* Task description
Repeat the entire listing below exactly.

________________________________________

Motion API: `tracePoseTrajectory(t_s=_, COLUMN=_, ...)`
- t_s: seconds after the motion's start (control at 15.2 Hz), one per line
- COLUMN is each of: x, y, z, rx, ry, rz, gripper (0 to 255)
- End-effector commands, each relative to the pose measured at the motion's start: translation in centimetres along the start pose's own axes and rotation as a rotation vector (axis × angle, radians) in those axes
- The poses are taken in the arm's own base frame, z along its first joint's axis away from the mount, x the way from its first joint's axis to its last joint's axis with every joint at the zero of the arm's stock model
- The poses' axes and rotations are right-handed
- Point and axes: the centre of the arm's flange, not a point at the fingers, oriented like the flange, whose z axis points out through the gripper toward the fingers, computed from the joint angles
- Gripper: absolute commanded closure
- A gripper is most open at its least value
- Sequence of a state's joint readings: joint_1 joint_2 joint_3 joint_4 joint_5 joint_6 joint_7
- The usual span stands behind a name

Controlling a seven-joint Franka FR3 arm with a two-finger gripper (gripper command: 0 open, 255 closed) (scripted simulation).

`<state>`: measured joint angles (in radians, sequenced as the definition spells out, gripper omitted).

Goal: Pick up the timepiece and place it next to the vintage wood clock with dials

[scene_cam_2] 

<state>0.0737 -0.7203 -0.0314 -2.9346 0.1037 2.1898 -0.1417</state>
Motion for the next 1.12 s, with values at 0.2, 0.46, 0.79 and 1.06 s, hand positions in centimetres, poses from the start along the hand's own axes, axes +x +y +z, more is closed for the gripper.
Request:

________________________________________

* Exercise solution
Motion API: `tracePoseTrajectory(t_s=_, COLUMN=_, ...)`
- t_s: seconds after the motion's start (control at 15.2 Hz), one per line
- COLUMN is each of: x, y, z, rx, ry, rz, gripper (0 to 255)
- End-effector commands, each relative to the pose measured at the motion's start: translation in centimetres along the start pose's own axes and rotation as a rotation vector (axis × angle, radians) in those axes
- The poses are taken in the arm's own base frame, z along its first joint's axis away from the mount, x the way from its first joint's axis to its last joint's axis with every joint at the zero of the arm's stock model
- The poses' axes and rotations are right-handed
- Point and axes: the centre of the arm's flange, not a point at the fingers, oriented like the flange, whose z axis points out through the gripper toward the fingers, computed from the joint angles
- Gripper: absolute commanded closure
- A gripper is most open at its least value
- Sequence of a state's joint readings: joint_1 joint_2 joint_3 joint_4 joint_5 joint_6 joint_7
- The usual span stands behind a name

Controlling a seven-joint Franka FR3 arm with a two-finger gripper (gripper command: 0 open, 255 closed) (scripted simulation).

`<state>`: measured joint angles (in radians, sequenced as the definition spells out, gripper omitted).

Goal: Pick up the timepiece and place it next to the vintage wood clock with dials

[scene_cam_2] 

<state>0.0737 -0.7203 -0.0314 -2.9346 0.1037 2.1898 -0.1417</state>
Motion for the next 1.12 s, with values at 0.2, 0.46, 0.79 and 1.06 s, hand positions in centimetres, poses from the start along the hand's own axes, axes +x +y +z, more is closed for the gripper.
Request:

This completes the answer.